— Your goal —
The exercise calls for a faithful copy of all the data.

--- Available data ---

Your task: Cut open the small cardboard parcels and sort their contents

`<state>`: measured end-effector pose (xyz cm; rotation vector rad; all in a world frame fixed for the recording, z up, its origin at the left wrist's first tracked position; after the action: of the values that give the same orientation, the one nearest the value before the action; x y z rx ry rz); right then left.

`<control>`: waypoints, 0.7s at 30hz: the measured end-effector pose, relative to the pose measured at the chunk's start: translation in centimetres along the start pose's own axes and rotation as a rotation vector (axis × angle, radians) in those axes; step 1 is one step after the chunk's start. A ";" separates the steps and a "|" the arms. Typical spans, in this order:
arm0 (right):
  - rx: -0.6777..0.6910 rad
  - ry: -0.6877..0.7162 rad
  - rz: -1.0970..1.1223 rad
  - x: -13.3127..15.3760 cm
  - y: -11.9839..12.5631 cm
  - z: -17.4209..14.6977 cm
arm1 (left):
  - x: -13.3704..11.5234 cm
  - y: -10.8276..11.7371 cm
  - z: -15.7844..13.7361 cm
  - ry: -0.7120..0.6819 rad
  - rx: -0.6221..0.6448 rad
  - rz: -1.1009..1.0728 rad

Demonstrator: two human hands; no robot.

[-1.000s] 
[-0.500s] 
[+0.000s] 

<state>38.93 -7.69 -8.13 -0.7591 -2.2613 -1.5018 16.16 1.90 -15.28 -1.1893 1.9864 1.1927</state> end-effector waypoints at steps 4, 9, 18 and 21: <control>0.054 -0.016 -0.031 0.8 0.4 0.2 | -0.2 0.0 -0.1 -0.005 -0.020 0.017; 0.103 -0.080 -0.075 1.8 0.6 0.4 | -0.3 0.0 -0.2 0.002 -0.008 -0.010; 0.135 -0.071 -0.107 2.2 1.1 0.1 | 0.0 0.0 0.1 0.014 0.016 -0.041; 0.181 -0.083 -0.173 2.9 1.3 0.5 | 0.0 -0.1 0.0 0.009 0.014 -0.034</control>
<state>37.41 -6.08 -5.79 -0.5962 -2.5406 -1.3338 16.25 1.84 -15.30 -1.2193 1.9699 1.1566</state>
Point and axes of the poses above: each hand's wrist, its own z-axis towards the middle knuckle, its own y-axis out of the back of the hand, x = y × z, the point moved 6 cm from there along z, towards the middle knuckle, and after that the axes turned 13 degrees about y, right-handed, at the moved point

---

— Exercise result —
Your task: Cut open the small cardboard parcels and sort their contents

`<state>`: measured end-effector pose (xyz cm; rotation vector rad; all in a world frame fixed for the recording, z up, its origin at the left wrist's first tracked position; after the action: of the values that give the same orientation, the one nearest the value before the action; x y z rx ry rz); right then left.

`<control>`: waypoints, 0.7s at 30hz: the measured end-effector pose, relative to the pose measured at the chunk's start: translation in centimetres along the start pose's own axes and rotation as a rotation vector (axis × angle, radians) in those axes; step 1 is one step after the chunk's start. A ";" separates the steps and a "|" the arms. Typical spans, in this order:
arm0 (right):
  - rx: -0.6777..0.6910 rad
  - ry: -0.6877..0.7162 rad
  - rz: -1.0970..1.1223 rad
  - x: -13.3127..15.3760 cm
  - y: -11.9839..12.5631 cm
  - z: -17.4209..14.6977 cm
arm1 (left):
  - x: -13.3704..11.5234 cm
  - y: -10.8276..11.7371 cm
  - z: -15.7844..13.7361 cm
  - ry: -0.7120..0.6819 rad
  - rx: -0.6221..0.6448 rad
  - rz: -1.1009..1.0728 rad

Demonstrator: two human hands; no robot.

[-1.000s] 
[-0.500s] 
[+0.000s] 

<state>38.93 -7.69 -8.13 -0.7591 -2.2613 -1.5018 16.16 1.90 -15.28 -1.1893 1.9864 1.1927</state> end-effector waypoints at steps 4, 9, 18 and 21: <control>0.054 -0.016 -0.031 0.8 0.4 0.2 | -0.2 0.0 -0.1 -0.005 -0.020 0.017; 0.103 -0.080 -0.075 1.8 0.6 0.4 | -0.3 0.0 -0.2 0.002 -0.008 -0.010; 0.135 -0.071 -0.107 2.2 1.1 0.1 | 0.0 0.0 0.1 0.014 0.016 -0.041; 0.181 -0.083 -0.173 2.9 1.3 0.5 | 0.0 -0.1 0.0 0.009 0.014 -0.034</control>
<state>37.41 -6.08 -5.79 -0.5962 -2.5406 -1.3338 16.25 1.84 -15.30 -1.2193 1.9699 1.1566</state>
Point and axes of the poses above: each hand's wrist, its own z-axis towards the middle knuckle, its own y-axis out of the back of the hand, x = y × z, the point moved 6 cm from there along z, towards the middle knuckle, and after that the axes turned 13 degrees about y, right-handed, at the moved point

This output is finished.